He led them to the right place, and the missing hamper was there. “The labels must have been torn off by accident, madam,” Lisa said. “I saw the way the porters just toss things about. Disgraceful, it is.”
“But both labels have come off—and they’ve been ripped off,” said Jane, examining the hamper. “There are just scraps of them left, and look! Someone’s splashed something over the place where Francis painted my name. It’s been covered over by—well, it looks like ink.”
“Is there someone at court who doesn’t like you, Mistress Sweetwater?” Carew asked, quite seriously.
“It’s a woman, if so,” said Lisa. “This is what spiteful women do. And I can put a name to the hussy, as well!”

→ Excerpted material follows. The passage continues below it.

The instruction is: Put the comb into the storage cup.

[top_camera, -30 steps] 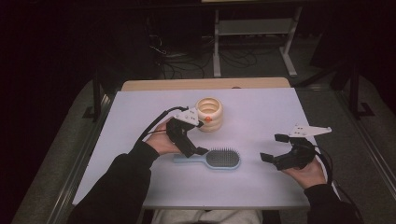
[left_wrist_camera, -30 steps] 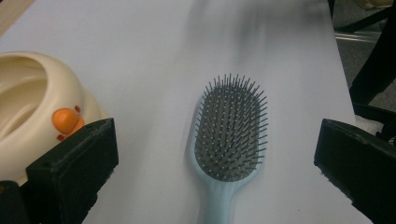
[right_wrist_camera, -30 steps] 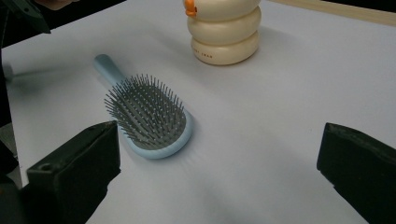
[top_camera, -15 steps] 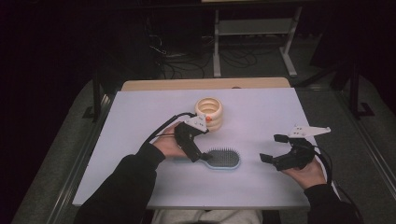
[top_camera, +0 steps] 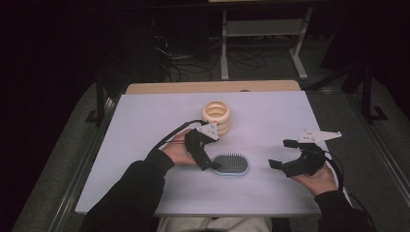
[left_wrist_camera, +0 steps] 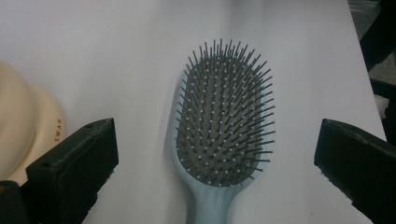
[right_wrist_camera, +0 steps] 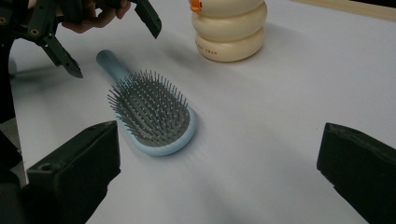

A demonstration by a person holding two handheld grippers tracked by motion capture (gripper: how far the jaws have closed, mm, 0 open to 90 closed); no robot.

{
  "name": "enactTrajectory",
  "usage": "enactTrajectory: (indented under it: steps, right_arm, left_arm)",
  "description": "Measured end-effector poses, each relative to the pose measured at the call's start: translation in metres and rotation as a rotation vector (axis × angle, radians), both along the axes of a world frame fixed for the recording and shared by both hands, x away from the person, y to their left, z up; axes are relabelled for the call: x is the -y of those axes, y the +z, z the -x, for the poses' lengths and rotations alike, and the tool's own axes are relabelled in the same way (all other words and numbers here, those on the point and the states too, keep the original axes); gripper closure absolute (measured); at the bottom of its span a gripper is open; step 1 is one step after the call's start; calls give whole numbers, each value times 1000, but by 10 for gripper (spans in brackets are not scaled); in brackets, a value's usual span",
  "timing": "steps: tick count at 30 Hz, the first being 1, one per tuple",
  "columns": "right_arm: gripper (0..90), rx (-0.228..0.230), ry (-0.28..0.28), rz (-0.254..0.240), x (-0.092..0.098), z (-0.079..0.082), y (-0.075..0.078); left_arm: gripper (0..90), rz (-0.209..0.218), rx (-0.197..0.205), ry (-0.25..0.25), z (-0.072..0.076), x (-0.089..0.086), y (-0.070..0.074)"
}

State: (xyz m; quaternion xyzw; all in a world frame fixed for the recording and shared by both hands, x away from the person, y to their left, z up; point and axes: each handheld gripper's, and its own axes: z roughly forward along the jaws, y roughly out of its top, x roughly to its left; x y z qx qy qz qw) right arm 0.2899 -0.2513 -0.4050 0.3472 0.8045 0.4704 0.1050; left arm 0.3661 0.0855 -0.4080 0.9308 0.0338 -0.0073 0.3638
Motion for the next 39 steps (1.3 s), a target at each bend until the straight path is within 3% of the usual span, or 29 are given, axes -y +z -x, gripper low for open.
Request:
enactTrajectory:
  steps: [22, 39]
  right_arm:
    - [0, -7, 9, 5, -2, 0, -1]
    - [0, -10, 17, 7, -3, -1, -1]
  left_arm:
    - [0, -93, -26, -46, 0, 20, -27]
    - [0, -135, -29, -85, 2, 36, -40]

“Leave it,” said Jane. “Let’s just take the hamper to the dormitory and not speak of this. I’ve got my property back. Master Carew, I must thank you for your help.”
“I’m always willing to assist a young lady in distress,” Carew said. He added suddenly and cryptically, “Remember that. Especially if there is spitefulness about.”
He left them before Jane could ask him what he meant. She asked Lisa instead, as they were carrying the hamper into the empty dormitory. “I don’t understand,” she said in puzzlement.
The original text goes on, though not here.